К тому ж мы не теснимся уже в нашей прежней 67-й. В середине марта к нам добавили шестого, а ведь здесь не знают ни сплошных нар, ни обычая спать на полу — и вот нас перевели полным составом в красавицу 53-ю. (Очень советую: кто не был — побывать.) Это — не камера! Это — дворцовый покой, отведенный под спальню знатным путешественникам! Страховое общество "Россия"> в этом крыле без оглядки на стоимость постройки вознесло высоту этажа в пять метров. (Ах, какие четырёхэтажные нары отгрохал бы здесь начальник фронтовой контрразведки, и сто человек разместил бы с гарантией!) А окно! — такое окно, что с подоконника надзиратель еле дотягивается до форточки, одна окончина такого окна достойна быть целым окном жилой комнаты. И только склёпанные стальные листы намордника, закрывающие четыре пятых этого окна, напоминают нам, что мы не во дворце.

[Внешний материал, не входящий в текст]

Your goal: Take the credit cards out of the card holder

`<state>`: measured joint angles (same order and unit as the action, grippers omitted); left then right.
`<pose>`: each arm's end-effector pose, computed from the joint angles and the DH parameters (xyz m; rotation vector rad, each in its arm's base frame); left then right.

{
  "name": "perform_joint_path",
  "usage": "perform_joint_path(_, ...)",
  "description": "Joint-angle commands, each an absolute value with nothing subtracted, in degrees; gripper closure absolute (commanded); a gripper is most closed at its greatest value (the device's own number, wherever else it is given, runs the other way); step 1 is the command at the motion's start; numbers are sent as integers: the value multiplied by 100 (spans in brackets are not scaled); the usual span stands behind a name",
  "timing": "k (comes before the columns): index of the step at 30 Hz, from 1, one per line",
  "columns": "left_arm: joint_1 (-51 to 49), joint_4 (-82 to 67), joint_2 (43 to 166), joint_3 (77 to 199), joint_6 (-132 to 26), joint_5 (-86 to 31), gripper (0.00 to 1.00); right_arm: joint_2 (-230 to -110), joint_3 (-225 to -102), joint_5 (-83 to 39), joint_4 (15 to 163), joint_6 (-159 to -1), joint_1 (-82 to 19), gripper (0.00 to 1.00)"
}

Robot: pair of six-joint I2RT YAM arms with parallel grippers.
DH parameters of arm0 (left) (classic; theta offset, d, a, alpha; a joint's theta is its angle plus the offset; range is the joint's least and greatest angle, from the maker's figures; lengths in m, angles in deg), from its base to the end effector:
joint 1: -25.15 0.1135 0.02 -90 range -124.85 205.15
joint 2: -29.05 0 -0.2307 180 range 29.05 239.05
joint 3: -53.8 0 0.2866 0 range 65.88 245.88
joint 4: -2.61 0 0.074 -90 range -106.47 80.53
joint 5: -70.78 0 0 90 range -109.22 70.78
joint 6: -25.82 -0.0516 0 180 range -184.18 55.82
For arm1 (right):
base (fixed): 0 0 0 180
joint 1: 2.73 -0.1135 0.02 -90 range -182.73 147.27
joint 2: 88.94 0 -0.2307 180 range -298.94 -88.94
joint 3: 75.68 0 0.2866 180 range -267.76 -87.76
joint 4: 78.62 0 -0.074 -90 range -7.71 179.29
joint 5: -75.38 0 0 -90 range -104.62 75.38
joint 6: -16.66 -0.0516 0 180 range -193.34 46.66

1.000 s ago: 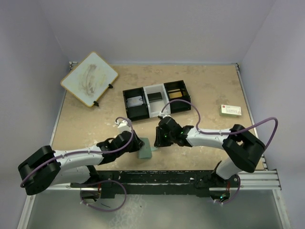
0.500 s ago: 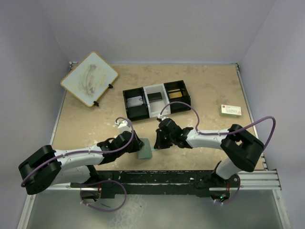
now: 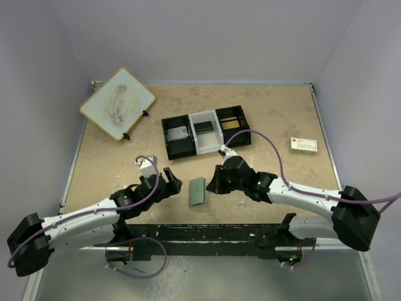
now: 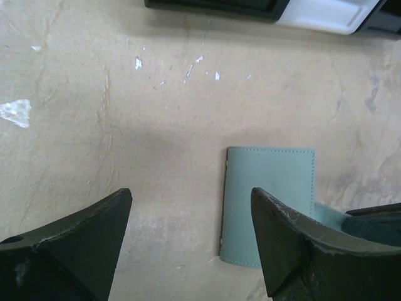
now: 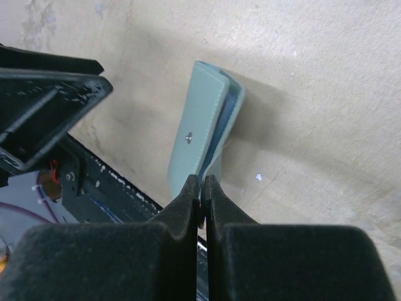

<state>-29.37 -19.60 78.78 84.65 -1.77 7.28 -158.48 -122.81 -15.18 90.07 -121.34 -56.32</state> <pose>0.1538 -0.1761 0.1178 -0.3958 2.2315 -0.5960 0.1829 0.2488 0.1507 -0.1206 2.3437 0.9799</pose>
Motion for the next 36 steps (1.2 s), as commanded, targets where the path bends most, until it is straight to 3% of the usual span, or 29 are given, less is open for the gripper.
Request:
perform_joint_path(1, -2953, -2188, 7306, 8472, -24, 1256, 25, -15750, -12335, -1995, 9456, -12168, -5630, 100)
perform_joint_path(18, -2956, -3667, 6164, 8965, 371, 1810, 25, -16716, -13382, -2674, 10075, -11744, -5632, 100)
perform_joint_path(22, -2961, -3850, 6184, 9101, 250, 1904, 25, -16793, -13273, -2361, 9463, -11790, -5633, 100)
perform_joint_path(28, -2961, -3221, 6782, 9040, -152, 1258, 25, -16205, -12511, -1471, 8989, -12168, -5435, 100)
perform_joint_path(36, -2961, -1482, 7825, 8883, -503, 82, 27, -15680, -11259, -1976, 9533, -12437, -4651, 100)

Всё же в ясные дни и поверх этого намордника, из колодца лубянского двора, от какого-то стекла шестого или седьмого этажа, к нам отражается теперь вторичный блеклый солнечный зайчик. Для нас это подлинный зайчик — живое дорогое существо! Мы ласково следим за его переползанием по стене, каждый шаг его исполнен смысла, предвещает время прогулки, отсчитывает несколько получасов до обеда, а перед обедом исчезает от нас.